Over the years, in the last decades, fire science has changed. I mentioned in the past that I grew up in British Columbia which was a huge forestry province. I remember when the government decided to stop fighting the forest fires for fear that it was changing the ecosystems of the forests in BC. The example given was the pine beetle that destroyed a lot of BC's timber industry. And at that time, a decision was made from what they said was an ecological perspective but also financial perspective because it was costly to go out into the forests and fight each and every single one of them. But what BC has that we don't have is that BC has fortified and built up municipalities.
They have municipalities with fire departments. They have resources within their own municipal governments to deal with fires when they do arrive on their doorstep. We don't have any of that in the Northwest Territories save maybe the capital city and a couple of the regional centres. And even then, it's clear that they were woefully underprepared and understaffed, under capacity for any of what's happened in the past while.
In 2014, ENR did lessons learned on the fire season that year in which we saw unprecedented amounts of our forests burn. At the time, ENR presented to the government -- or sorry, to the engineers and geoscientists on the fires and, quote, and said, that the regeneration of the fire of the forest was not the same any longer because the intensity of the fires in 2014 was so great that the regenerative seeds that were needed to come and bring back the forest and the plant life were all scalded or scorched and were not able to come back in the same manner.

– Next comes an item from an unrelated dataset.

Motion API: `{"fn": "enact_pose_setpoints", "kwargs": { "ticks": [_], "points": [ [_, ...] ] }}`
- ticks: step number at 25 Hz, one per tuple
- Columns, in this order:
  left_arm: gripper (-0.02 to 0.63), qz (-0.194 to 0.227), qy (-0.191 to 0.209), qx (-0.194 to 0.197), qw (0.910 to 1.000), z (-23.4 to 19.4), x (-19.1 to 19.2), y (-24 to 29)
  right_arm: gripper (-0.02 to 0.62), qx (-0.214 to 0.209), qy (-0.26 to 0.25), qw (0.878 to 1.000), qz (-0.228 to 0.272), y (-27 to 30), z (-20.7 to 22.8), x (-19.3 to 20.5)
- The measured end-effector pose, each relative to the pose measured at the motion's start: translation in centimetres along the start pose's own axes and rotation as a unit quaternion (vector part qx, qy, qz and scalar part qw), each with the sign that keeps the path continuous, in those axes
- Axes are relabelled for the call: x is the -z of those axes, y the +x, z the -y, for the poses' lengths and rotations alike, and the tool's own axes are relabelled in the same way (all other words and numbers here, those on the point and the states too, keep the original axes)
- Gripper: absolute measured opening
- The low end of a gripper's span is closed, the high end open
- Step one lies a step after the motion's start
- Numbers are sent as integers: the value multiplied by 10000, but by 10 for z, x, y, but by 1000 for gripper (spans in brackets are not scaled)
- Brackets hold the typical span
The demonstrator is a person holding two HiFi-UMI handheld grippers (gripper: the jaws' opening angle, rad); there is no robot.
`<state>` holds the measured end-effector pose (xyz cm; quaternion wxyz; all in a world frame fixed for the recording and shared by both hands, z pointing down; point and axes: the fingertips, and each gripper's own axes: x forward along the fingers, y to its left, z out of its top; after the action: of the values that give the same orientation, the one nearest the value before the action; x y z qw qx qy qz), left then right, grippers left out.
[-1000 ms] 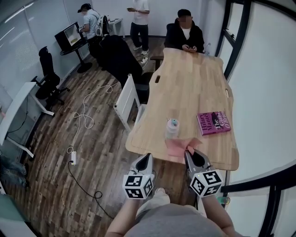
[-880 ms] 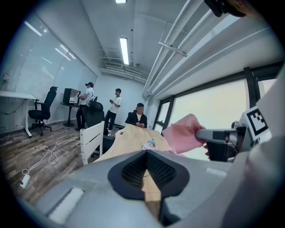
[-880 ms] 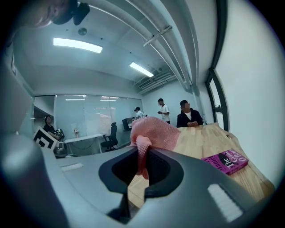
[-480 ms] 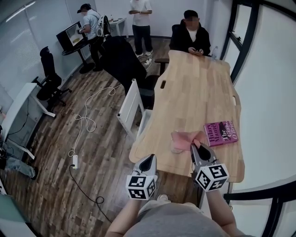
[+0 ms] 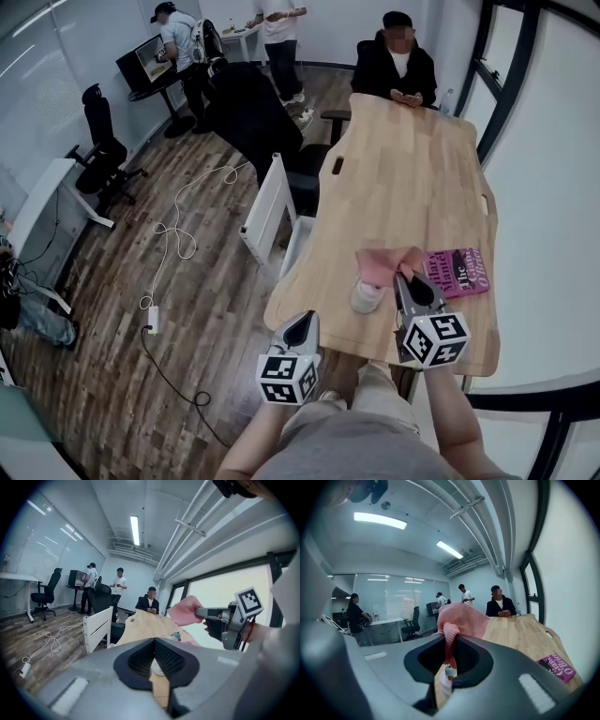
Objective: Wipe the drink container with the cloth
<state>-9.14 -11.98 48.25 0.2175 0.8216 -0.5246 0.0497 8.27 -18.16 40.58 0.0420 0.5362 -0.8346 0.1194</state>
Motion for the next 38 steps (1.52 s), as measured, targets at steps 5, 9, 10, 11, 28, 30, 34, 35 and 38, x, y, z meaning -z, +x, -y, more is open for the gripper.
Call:
{"fn": "enact_pose_setpoints", "kwargs": {
  "ticks": [5,9,10,11,28,30,34,35,38],
  "points": [
    [5,24,-71,-191,9998,-4,1,9,26,-109,-40,9997,-215,21,15,11],
    [5,58,-136,-371,9992,-5,2,17,26,-227,1,9991,-369,33,26,21],
    [5,54,-133,-393,9991,-4,2,19,26,-253,2,9989,-405,36,29,23],
    [5,42,-121,-404,9991,-3,2,21,26,-272,-1,9987,-441,38,32,26],
    [5,-109,-248,-695,9972,3,15,53,26,-610,117,9909,-1190,63,56,87],
    [5,-139,-260,-737,9968,3,19,58,26,-699,97,9894,-1272,66,59,93],
    [5,-185,-324,-820,9959,2,25,65,26,-894,28,9854,-1448,70,61,105],
    [5,-195,-343,-837,9957,2,26,67,26,-941,6,9845,-1483,71,61,107],
    [5,-222,-385,-864,9953,2,28,72,26,-1059,-23,9818,-1576,72,62,113]
  ]
}}
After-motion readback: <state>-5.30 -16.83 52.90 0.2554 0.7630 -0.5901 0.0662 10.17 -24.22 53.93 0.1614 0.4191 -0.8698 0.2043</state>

So the fires in 2014, the department was aware that they had altered the landscape and the climate and the vegetation of the territory irrevocably at that time. So now fast forward, we're sitting here in 2023, nine years later, and we didn't seem to learn any lessons from that and instead we've allowed fires to burn. My colleague has spoken often to the resources that her people rely on that are in the -- sorry, in the forest and how decisions made by this government has basically wiped out huge areas of their resources because they're not considered to have the same value as a building or a structure.
So I understand there's a large complexity around fire science and things are evolving. However, it appeared to me, and going out on this act and being part of this committee, that this department did not bring in the general public of the Indigenous people in the communities. I do appreciate that the working group had a lot of input here, and that for me was the only saving grace of this act that gives me any faith, that it was done at least with some degree of ability to be successful. And I know a lot of the back and forth we had was around varying nuanced conversation raising the issue of the fact that people are not going to be carrying ID into the bush necessarily. So if they're stopped by an officer and need to prove indigeneity, you know, they may not have that card with them. And then I found out even that some of the communities don't even -- or Indigenous organizations don't even use a card. They know who their people are. They have a list, and it's just a matter of a confirmation. So that was really something new to me.
So that being said, I think what gives me assurance, though, is that many of these details will be fleshed out in the regulations and that the assurances from the department that the same collaborative approach with the technical working group will be held when the regulations are developed. It is what gives me the faith, at the very least, that this act will go forward with Indigenous people and their use of the land in mind. And I really want to urge and hope that the people that are on that group and the people in the department really look at what has happened here this year and really start to analyze whether or not this idea of letting everything burn until it's on our doorstep is really a smart one. Thank you, Madam Chair.